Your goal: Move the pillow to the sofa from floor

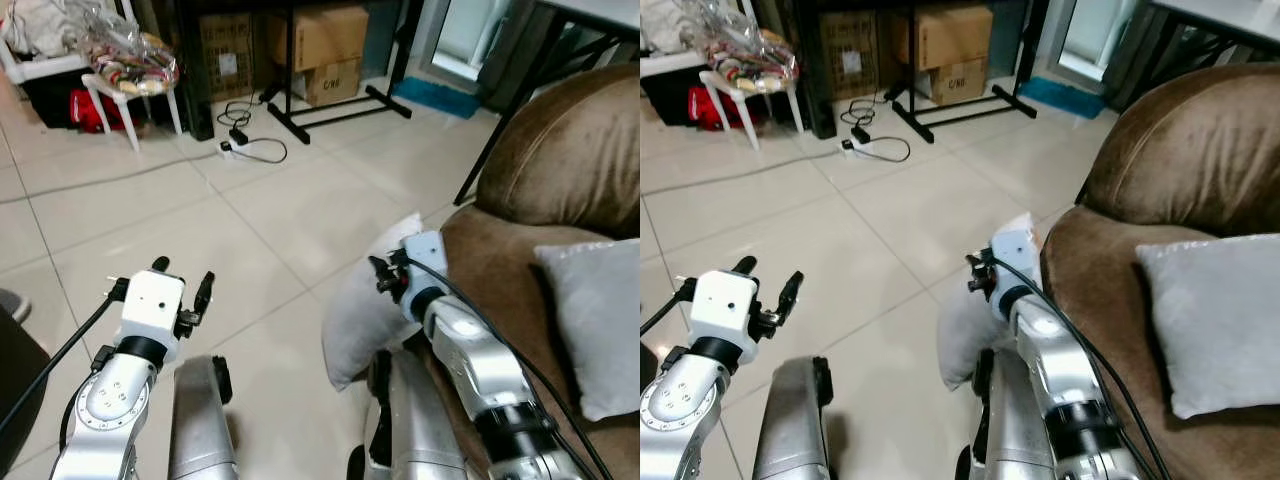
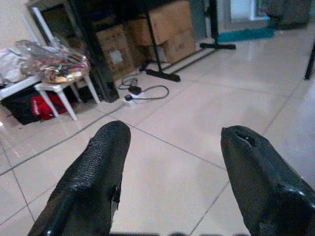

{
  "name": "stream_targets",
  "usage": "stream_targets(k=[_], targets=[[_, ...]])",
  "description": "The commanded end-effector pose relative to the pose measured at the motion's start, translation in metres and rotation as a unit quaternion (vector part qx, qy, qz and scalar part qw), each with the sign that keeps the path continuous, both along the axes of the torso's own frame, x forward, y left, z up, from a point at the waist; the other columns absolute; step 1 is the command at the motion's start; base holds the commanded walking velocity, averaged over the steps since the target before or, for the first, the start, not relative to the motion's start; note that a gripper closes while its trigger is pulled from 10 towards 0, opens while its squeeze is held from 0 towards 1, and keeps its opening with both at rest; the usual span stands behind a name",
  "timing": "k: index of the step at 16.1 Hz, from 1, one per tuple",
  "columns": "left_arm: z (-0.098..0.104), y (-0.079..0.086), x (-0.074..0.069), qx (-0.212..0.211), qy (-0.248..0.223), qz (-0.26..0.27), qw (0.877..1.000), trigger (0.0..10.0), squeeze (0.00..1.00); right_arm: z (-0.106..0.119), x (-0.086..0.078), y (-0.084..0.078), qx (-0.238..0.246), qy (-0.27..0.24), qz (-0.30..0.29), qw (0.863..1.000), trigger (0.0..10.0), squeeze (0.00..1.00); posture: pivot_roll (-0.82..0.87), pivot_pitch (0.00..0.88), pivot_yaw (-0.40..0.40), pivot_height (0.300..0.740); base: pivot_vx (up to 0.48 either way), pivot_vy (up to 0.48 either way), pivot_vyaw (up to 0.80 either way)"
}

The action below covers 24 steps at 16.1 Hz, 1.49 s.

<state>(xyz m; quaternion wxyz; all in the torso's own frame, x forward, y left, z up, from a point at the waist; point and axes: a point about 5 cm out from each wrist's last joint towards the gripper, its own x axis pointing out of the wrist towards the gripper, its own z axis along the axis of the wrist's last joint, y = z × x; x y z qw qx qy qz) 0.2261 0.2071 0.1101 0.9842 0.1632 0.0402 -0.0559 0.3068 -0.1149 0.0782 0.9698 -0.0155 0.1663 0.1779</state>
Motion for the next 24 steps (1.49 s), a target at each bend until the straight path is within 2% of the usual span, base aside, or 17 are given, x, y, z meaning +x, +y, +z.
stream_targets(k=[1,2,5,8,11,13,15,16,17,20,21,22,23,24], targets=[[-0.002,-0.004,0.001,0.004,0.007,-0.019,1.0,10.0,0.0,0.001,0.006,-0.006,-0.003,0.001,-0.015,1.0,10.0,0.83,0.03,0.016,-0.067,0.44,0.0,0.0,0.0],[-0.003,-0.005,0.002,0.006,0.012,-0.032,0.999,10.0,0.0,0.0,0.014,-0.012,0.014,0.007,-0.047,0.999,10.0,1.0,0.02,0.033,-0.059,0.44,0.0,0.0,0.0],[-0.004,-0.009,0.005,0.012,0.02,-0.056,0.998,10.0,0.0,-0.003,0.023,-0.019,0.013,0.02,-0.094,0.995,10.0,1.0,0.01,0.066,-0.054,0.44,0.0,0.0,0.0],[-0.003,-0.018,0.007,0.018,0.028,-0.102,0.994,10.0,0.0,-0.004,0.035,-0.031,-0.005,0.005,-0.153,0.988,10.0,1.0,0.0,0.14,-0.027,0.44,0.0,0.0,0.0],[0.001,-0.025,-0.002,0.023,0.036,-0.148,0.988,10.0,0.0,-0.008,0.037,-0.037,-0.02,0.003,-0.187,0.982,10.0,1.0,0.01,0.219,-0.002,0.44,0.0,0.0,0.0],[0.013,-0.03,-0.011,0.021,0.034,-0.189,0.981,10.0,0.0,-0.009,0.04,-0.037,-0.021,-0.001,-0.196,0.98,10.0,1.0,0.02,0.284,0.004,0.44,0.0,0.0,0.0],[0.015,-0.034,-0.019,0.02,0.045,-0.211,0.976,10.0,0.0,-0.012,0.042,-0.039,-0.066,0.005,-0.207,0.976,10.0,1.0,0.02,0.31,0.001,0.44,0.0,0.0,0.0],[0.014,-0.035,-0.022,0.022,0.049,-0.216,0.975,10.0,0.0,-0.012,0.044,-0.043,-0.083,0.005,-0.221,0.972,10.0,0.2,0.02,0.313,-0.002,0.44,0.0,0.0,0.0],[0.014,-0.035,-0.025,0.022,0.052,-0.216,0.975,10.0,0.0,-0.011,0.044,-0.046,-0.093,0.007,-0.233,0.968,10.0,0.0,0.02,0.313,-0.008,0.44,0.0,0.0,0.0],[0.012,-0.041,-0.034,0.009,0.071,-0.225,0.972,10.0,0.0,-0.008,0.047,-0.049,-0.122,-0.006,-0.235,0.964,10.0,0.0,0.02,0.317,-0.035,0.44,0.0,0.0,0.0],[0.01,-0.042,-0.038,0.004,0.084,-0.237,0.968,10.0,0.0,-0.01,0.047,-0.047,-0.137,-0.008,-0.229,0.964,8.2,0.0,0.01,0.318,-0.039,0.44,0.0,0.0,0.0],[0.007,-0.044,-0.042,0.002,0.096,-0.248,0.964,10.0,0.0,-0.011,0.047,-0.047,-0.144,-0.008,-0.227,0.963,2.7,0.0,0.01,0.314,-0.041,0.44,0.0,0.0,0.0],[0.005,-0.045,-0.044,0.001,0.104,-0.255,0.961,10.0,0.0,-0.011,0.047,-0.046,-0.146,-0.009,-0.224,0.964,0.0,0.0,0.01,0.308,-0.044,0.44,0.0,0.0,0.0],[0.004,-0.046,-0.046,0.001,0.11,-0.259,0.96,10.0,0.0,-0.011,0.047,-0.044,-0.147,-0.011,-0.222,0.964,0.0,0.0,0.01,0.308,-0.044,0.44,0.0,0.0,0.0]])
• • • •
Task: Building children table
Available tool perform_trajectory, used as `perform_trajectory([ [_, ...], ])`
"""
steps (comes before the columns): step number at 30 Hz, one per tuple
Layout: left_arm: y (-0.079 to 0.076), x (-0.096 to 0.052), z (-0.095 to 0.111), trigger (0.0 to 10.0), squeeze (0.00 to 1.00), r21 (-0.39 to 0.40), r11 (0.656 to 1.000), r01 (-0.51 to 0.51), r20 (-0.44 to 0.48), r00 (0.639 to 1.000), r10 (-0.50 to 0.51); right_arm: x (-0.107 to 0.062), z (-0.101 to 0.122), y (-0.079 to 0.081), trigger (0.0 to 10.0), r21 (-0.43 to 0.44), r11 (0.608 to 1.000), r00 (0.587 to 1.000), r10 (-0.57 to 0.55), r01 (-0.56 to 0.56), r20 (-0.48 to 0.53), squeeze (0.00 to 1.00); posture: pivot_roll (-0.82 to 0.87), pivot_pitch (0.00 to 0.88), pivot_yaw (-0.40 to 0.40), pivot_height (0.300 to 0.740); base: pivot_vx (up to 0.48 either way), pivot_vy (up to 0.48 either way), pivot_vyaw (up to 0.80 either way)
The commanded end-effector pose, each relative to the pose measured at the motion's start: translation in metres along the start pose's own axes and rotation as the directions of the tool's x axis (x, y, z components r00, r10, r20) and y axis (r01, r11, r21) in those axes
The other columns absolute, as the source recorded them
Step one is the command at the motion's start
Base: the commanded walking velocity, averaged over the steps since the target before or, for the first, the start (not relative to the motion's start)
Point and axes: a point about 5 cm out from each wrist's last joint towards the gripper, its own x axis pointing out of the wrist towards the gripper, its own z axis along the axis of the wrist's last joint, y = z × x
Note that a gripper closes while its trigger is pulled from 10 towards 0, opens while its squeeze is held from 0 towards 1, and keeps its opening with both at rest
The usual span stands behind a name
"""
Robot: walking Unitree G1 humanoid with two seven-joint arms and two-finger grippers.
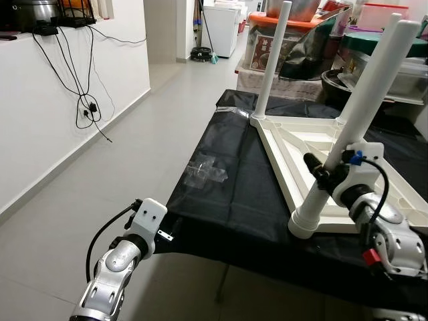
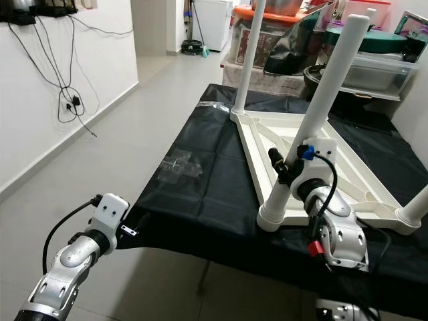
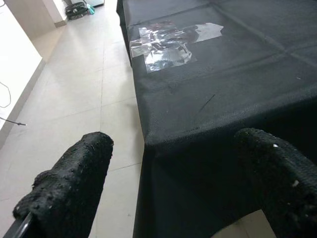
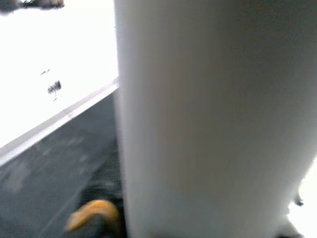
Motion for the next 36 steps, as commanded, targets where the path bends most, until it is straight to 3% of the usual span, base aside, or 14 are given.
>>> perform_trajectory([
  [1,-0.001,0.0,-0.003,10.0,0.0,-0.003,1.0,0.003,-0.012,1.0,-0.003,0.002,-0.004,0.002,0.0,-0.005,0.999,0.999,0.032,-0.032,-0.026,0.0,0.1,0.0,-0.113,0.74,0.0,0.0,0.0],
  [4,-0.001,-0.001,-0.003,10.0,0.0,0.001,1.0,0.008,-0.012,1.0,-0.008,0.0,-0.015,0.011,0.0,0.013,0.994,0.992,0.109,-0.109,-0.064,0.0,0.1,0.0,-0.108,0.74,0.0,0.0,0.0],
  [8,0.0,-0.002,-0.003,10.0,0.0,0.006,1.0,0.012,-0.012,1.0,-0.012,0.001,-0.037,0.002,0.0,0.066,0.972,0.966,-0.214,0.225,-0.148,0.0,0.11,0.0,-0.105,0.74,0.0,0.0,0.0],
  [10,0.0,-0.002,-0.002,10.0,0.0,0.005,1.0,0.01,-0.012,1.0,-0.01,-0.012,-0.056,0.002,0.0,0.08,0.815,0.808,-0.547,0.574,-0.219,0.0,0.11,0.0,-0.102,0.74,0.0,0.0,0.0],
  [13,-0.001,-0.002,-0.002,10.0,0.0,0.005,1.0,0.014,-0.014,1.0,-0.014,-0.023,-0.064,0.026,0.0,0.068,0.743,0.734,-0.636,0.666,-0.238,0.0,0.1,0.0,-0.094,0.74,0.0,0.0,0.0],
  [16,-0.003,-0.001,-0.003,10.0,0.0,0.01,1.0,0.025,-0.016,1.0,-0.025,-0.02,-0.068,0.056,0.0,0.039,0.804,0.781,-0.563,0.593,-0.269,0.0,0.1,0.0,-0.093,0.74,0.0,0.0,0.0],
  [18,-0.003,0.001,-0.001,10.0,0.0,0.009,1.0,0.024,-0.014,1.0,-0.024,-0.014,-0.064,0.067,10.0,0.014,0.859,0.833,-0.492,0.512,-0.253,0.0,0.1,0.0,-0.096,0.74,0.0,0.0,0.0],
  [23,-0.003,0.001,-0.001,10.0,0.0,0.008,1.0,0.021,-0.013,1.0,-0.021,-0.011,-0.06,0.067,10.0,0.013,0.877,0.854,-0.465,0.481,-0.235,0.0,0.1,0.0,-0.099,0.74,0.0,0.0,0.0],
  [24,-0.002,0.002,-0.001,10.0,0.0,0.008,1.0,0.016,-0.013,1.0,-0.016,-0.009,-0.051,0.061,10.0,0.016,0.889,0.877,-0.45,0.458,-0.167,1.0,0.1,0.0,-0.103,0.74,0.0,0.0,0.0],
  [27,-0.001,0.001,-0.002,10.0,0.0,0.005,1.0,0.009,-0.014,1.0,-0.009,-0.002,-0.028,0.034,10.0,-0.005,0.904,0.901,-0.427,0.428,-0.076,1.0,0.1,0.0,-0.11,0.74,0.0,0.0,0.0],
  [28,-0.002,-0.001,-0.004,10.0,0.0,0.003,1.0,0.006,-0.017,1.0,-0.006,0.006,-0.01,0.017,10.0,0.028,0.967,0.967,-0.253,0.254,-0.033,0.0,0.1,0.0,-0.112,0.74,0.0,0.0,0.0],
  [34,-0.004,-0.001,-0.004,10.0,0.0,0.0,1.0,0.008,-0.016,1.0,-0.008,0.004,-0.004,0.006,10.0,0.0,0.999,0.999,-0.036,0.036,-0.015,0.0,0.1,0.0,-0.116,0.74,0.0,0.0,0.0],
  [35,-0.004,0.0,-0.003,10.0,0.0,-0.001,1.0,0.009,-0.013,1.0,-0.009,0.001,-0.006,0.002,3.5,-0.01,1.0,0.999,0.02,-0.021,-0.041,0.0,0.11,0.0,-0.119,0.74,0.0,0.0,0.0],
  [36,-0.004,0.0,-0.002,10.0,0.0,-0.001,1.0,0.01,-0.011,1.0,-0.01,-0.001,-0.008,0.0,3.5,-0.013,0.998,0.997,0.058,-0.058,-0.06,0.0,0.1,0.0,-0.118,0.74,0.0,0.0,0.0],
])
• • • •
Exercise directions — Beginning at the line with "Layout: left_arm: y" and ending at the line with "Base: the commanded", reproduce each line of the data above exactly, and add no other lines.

Answer section —
Layout: left_arm: y (-0.079 to 0.076), x (-0.096 to 0.052), z (-0.095 to 0.111), trigger (0.0 to 10.0), squeeze (0.00 to 1.00), r21 (-0.39 to 0.40), r11 (0.656 to 1.000), r01 (-0.51 to 0.51), r20 (-0.44 to 0.48), r00 (0.639 to 1.000), r10 (-0.50 to 0.51); right_arm: x (-0.107 to 0.062), z (-0.101 to 0.122), y (-0.079 to 0.081), trigger (0.0 to 10.0), r21 (-0.43 to 0.44), r11 (0.608 to 1.000), r00 (0.587 to 1.000), r10 (-0.57 to 0.55), r01 (-0.56 to 0.56), r20 (-0.48 to 0.53), squeeze (0.00 to 1.00); posture: pivot_roll (-0.82 to 0.87), pivot_pitch (0.00 to 0.88), pivot_yaw (-0.40 to 0.40), pivot_height (0.300 to 0.740); base: pivot_vx (up to 0.48 either way), pivot_vy (up to 0.48 either way), pivot_vyaw (up to 0.80 either way)
The commanded end-effector pose, each relative to the pose measured at the motion's start: translation in metres along the start pose's own axes and rotation as the directions of the tool's x axis (x, y, z components r00, r10, r20) and y axis (r01, r11, r21) in those axes
The other columns absolute, as the source recorded them
Step one is the command at the motion's start
Base: the commanded walking velocity, averaged over the steps since the target before or, for the first, the start (not relative to the motion's start)

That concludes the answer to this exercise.